The Apostle Paul clarifies this for us in Colossians 1:16, where he says, “By Him [Jesus] all things were created, in heaven and on earth.” You see, before creation, Jesus was with God the Father, and all things were created through Him. Thus Jesus is the figure of Wisdom mentioned in our sermon text, the master workman who is with the Father before the world was created
The Father delighted in Jesus, and Jesus rejoiced before the Father. The world itself was created with exuberance and joy. Father, Son, and Spirit worked together to bring all things into being, and after the world was created, God called all things good.
Some way-out theologians like to confuse the doctrine of who God is by adding a fourth person to the Holy Trinity, the fourth person being “Sophia,” the Greek word for “wisdom,” personified in our sermon text from Proverbs as a woman. So they have the Father, the Son,. the Holy Spirit, and Sophia, three men, one woman. What a wacko idea!
Our sermon text from Proverbs begins, “Does not wisdom call? Does not understanding raise HER voice . . ‘To you, O men, I call, and my cry is to the children of man . . . the LORD possessed me at the beginning of His work, the first of his acts of old.’’’ In the text, “wisdom” is called a woman, but she is not one of the four persons of the Holy Quadruplets.
Who is “wisdom” anyway? The answer of course is Jesus. We see Jesus as wisdom in John 1:1-2, “In the beginning was the Word, and the Word was with God, and the Word was God. He was with God in the beginning . . .” Jesus is the Word, and the Word is Wisdom. Jesus promised He would send His Holy Spirit after He ascended into Heaven, and that Holy Spirit brings us His wisdom.
Although the doctrine of the Holy Trinity is never mentioned in any chapter and verse in the Bible, each Person of the Trinity is mentioned numerous times in both Testaments. So Scripturally, there is no argument FOR Unitarianism, and certainly not for “Quadrupletarianism.”
God’s Holy Word introduces us to the Holy Spirit on the very first page. Genesis 1:1-2 says, “In the beginning God created the heavens and the earth. Now the earth was formless and empty, darkness was over the surface of the deep, and THE SPIRIT of God was hovering over the waters.”
In Deuteronomy 32:6, Moses says to the people, “O foolish and unwise people, is He not your Father, your Creator, who made you and formed you.”

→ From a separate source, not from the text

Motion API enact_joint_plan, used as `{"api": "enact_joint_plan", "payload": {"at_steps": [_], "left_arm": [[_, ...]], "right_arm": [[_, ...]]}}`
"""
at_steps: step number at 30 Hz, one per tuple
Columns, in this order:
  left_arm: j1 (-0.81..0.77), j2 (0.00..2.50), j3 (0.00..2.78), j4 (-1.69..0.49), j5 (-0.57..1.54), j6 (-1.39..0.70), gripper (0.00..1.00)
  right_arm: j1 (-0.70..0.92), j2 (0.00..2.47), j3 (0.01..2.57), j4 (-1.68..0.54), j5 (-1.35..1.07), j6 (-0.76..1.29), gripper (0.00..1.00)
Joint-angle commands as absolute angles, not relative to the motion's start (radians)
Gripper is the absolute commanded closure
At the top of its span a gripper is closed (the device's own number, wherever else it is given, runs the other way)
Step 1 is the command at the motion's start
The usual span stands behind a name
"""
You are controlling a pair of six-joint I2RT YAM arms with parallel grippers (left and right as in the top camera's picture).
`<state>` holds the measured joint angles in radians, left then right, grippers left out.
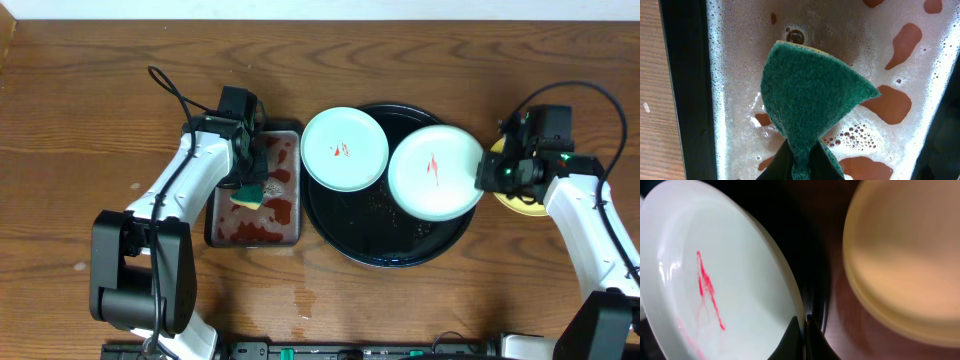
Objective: Clean dirty plates on tray and stack at the side
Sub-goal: 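Grasp the right pale green plate rim with the right gripper and tilt it, then dip the sponge in the soapy tray with the left gripper and lift it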
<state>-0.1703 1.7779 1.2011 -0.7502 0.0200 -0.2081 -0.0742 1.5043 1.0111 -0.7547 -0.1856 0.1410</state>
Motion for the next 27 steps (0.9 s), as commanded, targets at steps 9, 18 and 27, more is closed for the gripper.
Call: {"api": "enact_joint_plan", "payload": {"at_steps": [9,18,27], "left_arm": [[-0.167,1.675,1.195,-0.697,0.016,-0.204,0.93],[-0.167,1.769,1.155,-0.659,0.027,-0.290,0.92],[-0.167,1.876,1.102,-0.600,0.060,-0.290,0.93]], "right_arm": [[0.008,1.538,1.017,-0.875,-0.244,0.141,0.99],[0.042,1.544,1.017,-0.875,-0.240,0.150,0.99],[0.054,1.546,1.017,-0.876,-0.236,0.160,0.99]]}}
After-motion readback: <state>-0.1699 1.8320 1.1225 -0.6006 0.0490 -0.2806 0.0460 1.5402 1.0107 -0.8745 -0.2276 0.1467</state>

In Isaiah 7:14, Isaiah prophesies, “The virgin will be with child and will give birth to a son, and will call Him Immanuel [Immanuel means ‘God with us’].”

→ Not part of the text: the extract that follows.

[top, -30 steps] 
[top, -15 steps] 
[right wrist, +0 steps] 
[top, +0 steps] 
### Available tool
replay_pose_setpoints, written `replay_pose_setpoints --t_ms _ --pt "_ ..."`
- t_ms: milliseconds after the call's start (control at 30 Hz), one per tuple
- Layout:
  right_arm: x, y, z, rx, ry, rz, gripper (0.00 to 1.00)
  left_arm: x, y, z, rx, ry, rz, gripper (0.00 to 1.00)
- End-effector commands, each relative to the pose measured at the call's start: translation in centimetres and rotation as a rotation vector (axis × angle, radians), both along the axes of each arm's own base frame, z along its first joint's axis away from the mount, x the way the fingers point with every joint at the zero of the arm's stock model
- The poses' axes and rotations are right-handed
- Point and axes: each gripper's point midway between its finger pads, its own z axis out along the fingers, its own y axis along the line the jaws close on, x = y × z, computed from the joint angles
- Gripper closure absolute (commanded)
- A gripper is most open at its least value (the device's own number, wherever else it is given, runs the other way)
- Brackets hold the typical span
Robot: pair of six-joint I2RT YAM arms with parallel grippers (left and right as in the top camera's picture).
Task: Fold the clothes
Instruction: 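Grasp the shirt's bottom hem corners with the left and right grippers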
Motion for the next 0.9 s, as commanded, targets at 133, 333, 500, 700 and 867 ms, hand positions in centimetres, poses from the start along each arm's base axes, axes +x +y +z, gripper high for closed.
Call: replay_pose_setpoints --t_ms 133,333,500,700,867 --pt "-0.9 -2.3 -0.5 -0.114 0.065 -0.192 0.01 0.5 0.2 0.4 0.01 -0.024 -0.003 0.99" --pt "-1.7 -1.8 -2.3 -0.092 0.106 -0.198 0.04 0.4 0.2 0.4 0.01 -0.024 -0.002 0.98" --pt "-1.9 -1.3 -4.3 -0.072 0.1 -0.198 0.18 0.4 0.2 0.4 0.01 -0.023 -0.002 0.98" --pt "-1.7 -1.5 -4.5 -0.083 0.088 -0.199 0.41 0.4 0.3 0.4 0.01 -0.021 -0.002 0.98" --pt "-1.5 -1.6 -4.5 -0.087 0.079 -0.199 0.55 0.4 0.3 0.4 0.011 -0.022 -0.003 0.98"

There are many, many more verses in Holy Scripture that identify the Father, the Son, and the Holy Spirit as God. There are Scriptures that identify Wisdom as the Word and the Word as Jesus. That Wisdom is a woman is no different from Jesus comparing Himself to a Mother Hen.
Wisdom is God’s creative Spirit that beckons God’s children to plug into His creative wisdom. God’s wisdom cries out, “The earth is the Lord’s, use it wisely as a gift from God.” Wisdom cries, “Your body is a temple of the Holy Spirit, keep it holy.” Wisdom pleads, “your brother and sisters are also created in God’s image; love and respect each person, regardless of differences.”
Every day we hear on the radio or read in the newspaper the stupid things leaders of our government do, and the outrageous things American politicians say. Obviously, they’re not listening to the cries of God’s wisdom. But it’s not just dumb politicians; it’s also people like you and me when we permit our selfishness and sinfulness to turn a deaf ear to wisdom’s cry, or when we listen to the world’s distorted wisdom that openly defies and rejects God’s wisdom.
The Father has given us the Ten Commandments, the Son has given us His life for our redemption, and the Holy Spirit speaks God’s wisdom to us. Close your ears to the world’s mutilation of God’s wisdom, and tell the Holy Spirit, “You bet I’m listening!” Amen.
The peace of God which passes all understanding, keep your hearts and minds through Christ Jesus.